Les restrictions d'utilisation ne peuvent, dans certains cas, être envisagées qu'après une étude au cas par cas en fonction des spécificités de chaque secteur et selon l'avis scientifique du CRA-W et des centres pilotes. Cette problématique sera l'une de celles à l'ordre du jour de la task force agriculture-environnement mise en place au sein de l'administration.

Vous savez qu'elle sera également abordée en synergie avec la Commission de l'environnement du Parlement wallon au cours de laquelle nous aurons davantage l'occasion de nous exprimer. Il faut aussi rappeler le cadre européen en matière d'autorisation de produits phytopharmaceutiques. Ils sont soumis à une double procédure d'autorisation : la substance active est d'abord approuvée au niveau de l'Union européenne ; ensuite, les États membres peuvent autoriser les produits phytopharmaceutiques contenant une telle substance approuvée.

Vous savez qu'il y a actuellement une discussion au sein de l'Union européenne, puisque c'est jusqu'au 30 juin 2016 que court l'approbation du glyphosate telle qu'elle avait été fixée le 1er juillet 2002. Les débats seront davantage nourris en fonction des débats que nous aurons à la Commission conjointe puisque nous en avons décidé ainsi.

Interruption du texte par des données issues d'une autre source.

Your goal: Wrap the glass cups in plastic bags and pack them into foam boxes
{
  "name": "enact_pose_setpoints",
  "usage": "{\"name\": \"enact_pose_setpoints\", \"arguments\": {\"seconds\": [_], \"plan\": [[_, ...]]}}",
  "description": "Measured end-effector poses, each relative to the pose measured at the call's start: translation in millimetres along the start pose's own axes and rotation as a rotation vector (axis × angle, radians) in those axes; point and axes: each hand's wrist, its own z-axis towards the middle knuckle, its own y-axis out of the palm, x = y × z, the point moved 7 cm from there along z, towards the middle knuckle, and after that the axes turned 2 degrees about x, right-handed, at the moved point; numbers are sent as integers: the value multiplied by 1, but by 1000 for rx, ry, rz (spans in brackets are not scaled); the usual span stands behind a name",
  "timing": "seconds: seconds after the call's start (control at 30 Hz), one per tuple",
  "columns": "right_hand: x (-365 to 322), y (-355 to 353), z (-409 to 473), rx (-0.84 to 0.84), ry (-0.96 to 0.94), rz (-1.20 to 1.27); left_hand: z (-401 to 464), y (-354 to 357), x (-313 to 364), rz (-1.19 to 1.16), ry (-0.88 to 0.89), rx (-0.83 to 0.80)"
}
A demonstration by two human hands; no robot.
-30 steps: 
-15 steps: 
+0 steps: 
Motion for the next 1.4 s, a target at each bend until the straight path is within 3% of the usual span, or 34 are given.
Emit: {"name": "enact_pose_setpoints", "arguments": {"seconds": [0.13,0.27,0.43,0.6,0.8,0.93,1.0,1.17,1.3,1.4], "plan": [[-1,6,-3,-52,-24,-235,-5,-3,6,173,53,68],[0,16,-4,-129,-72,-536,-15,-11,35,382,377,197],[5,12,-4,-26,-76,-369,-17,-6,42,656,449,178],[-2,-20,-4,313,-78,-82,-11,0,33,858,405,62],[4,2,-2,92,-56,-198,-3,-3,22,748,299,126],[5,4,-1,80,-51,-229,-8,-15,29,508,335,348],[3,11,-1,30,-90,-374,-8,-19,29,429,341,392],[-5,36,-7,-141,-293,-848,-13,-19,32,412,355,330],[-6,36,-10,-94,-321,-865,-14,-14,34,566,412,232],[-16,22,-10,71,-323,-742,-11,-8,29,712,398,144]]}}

M. le Président. - La parole est à M. Evrard.

M. Evrard (MR).

- Merci, Monsieur le Ministre, pour votre réponse. C'était l'occasion, à travers ma question, de rappeler que l'utilisation actuelle des produits phytopharmaceutiques par les professionnels, par les agriculteurs et par les gens dont c'est le métier se fait dans des conditions très strictes, réglementées.

On a parfois tendance, dans une société où l'information et la communication sont surabondantes, de fustiger cette classe d'utilisateurs, alors que la plupart d'entre eux utilisent ces produits en âme et conscience et dans le respect des législations qui sont déjà très strictes et très contraignantes.